• La pensée

     

    La pensée

    Un soir, vaincu par le labeur
    Où s'obstine le front de l'homme,
    Je m'assoupis, et dans mon somme
    M'apparut un bouton de fleur.

    C'était cette fleur qu'on appelle
    Pensée ; elle voulait s'ouvrir,
    Et moi je m'en sentais mourir :
    Toute ma vie allait en elle.

    Echange invisible et muet :
    A mesure que ses pétales
    Forçaient les ténèbres natales,
    Ma force à moi diminuait.

    Et ses grands yeux de velours sombre
    Se dépliaient si lentement
    Qu'il me semblait que mon tourment
    Mesurât des siècles sans nombre.

    "Vite, ô fleur, l'espoir anxieux
    De te voir éclore m'épuise ;
    Que ton regard s'achève et luise
    Fixe et profond dans tes beaux yeux !"

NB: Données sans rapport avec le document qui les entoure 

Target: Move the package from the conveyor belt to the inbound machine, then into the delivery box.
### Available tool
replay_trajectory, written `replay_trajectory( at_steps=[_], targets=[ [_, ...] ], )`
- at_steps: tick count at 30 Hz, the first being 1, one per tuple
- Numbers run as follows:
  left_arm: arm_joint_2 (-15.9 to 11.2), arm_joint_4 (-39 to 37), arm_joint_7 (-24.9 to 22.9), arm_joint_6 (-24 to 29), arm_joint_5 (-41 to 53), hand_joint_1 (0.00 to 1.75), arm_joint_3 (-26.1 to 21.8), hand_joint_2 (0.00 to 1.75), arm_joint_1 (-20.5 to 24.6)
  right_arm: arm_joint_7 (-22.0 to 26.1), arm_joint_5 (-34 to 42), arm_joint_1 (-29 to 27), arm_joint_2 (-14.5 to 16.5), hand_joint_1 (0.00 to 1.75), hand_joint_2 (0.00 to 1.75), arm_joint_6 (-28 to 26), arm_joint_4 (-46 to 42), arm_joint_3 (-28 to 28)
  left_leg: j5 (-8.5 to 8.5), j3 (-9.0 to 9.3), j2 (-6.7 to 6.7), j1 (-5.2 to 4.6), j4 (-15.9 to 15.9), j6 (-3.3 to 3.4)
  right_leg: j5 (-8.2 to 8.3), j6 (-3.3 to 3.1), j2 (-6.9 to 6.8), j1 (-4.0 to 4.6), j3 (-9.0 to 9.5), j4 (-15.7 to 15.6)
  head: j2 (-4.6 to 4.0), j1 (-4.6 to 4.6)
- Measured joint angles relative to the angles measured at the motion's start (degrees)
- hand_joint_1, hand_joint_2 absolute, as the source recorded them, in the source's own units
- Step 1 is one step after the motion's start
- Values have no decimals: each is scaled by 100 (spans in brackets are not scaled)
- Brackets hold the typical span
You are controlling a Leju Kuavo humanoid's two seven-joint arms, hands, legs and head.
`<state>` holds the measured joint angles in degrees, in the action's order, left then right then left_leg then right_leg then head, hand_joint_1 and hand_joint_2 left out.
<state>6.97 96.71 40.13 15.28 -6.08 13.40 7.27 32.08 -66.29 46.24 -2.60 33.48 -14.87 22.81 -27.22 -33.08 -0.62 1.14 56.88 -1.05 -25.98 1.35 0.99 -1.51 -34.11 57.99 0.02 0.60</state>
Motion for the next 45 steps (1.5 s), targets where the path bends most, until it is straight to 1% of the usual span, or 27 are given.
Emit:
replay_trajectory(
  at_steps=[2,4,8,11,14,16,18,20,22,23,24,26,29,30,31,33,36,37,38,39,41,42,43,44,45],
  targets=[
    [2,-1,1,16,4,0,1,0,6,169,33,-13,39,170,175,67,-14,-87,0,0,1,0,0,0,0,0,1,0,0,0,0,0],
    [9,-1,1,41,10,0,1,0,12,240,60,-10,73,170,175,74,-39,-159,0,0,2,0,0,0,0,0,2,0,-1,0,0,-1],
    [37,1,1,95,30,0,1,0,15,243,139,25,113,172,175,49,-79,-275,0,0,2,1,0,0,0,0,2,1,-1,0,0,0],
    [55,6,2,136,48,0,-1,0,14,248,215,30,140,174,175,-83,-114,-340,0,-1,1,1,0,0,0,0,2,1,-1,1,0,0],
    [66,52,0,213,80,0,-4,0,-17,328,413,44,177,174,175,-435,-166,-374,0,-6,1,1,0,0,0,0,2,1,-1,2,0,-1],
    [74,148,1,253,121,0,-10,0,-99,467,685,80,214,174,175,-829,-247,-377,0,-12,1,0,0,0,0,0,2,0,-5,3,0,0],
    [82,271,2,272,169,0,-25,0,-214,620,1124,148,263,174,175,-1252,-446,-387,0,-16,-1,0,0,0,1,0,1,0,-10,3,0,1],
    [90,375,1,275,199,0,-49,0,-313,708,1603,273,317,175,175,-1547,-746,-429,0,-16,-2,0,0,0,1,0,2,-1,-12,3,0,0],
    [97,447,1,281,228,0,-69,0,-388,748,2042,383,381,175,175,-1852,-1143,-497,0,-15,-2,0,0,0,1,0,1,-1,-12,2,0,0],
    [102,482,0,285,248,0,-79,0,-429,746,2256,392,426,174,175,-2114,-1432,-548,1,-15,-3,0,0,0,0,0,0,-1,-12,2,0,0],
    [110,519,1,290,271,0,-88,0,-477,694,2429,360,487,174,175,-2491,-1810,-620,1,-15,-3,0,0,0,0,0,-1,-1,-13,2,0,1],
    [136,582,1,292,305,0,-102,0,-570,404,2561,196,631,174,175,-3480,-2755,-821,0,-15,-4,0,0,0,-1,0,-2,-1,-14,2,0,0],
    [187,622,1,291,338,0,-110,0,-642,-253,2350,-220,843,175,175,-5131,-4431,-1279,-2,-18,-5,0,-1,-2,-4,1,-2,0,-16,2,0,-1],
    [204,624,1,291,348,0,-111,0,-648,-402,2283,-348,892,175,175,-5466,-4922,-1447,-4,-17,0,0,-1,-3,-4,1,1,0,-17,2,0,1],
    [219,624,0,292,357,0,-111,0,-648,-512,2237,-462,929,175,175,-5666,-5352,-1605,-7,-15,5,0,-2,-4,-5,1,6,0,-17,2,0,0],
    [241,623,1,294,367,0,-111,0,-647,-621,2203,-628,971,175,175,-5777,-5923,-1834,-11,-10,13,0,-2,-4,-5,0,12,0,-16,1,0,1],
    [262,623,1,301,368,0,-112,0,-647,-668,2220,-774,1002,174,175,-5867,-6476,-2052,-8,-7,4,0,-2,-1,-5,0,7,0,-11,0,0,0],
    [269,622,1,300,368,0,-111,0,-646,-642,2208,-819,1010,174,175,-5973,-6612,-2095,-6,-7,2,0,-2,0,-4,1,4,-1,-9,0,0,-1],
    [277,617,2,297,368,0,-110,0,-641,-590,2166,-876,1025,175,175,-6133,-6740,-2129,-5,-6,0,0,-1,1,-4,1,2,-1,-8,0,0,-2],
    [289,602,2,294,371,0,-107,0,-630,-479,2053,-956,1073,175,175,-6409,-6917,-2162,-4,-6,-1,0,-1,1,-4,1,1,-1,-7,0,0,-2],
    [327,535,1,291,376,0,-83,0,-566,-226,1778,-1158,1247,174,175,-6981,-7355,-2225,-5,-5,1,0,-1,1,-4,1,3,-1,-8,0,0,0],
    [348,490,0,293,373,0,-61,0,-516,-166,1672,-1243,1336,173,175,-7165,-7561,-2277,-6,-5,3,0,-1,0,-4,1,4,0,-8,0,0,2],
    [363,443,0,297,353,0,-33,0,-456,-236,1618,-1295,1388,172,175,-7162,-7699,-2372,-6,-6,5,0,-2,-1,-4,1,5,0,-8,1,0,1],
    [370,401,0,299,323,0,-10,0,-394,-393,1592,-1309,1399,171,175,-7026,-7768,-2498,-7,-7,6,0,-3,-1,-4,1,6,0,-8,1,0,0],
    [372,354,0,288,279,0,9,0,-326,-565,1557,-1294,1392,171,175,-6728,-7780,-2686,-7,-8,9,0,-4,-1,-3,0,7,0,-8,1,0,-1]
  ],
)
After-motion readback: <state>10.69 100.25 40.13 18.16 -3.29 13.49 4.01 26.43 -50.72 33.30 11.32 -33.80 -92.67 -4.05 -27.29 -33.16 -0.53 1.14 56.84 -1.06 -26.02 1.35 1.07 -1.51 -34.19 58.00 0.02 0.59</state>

    Mais, à l'heure où de sa paupière
    Se déroulait le dernier pli,
    Moi, je tombais enseveli
    Dans la nuit d'un sommeil de pierre.

    René-François Sullyprudhomme



  • Commentaires

    1
    Jodyne
    Samedi 24 Mars 2007 à 17:40
    J'aime aussi c'est tellement joli de dire les choses avec des fleurs!